TSVDIR: Consider this document to be normative for all "UDP"
independent service and abstract API aspects of datagram IP multicast
service. Its hence related to the work by TAPS. The Security
Considerations sections specifically discusses challenges of adopting
the socket model from unicast to multicast.
IOTDIR: IP multicast is widely in IOT, often without IP multicast
routing just locally in LANs, radio-LANs. This memo should be the
best common reference for the quirks of IP multcast host stacks,
specifically with the added discussion of link-local addresses and
socket (security) challenges.
]
This memo specifies the extensions required of a host implementation
of the Internet Protocol (IP) to support IP multicast with the IP
service interface "Any Source Multicast" (ASM). This specification
applies to both versions 4 and 6 of the Internet Protocol.
Distribution of this memo is unlimited.
This document replaces RFC1112 for everything except for its
specification of the IGMP version 1 protocol.

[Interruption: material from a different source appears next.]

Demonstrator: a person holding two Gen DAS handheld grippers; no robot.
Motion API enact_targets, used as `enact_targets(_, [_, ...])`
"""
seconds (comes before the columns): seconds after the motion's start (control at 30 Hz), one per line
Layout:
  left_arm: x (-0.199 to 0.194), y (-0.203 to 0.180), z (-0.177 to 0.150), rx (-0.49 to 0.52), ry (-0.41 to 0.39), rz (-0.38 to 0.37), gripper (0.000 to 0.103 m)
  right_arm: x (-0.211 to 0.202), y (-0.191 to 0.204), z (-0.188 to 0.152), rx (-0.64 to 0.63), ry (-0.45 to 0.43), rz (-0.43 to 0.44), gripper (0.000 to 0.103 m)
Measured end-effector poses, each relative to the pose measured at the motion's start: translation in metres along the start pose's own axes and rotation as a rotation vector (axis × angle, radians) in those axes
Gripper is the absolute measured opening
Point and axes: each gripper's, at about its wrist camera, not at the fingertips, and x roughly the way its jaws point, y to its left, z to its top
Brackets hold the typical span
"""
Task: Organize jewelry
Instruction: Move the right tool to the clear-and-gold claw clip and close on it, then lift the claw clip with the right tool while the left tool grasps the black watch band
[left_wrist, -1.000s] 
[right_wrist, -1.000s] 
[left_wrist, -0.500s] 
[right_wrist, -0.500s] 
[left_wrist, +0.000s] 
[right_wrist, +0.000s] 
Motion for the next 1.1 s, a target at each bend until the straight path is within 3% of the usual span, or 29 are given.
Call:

1.1. Requirements Language
The key words "MUST", "MUST NOT", "REQUIRED", "SHALL", "SHALL NOT",
"SHOULD", "SHOULD NOT", "RECOMMENDED", "NOT RECOMMENDED", "MAY", and
"OPTIONAL" in this document are to be interpreted as described in
BCP 14 [RFC2119] [RFC8174] when, and only when, they appear in all
capitals, as shown here.
2. INTRODUCTION
2.1. Summary
This memo specifies the extensions required of a host implementation
of the Internet Protocol (IP) to support IP multicast. It replaces
[RFC791] for everything except for the specification of the protocol
IGMP version 1 in Appendix I. of RFC1112. This document declares
RFC1112 including IGMP version 1 historic.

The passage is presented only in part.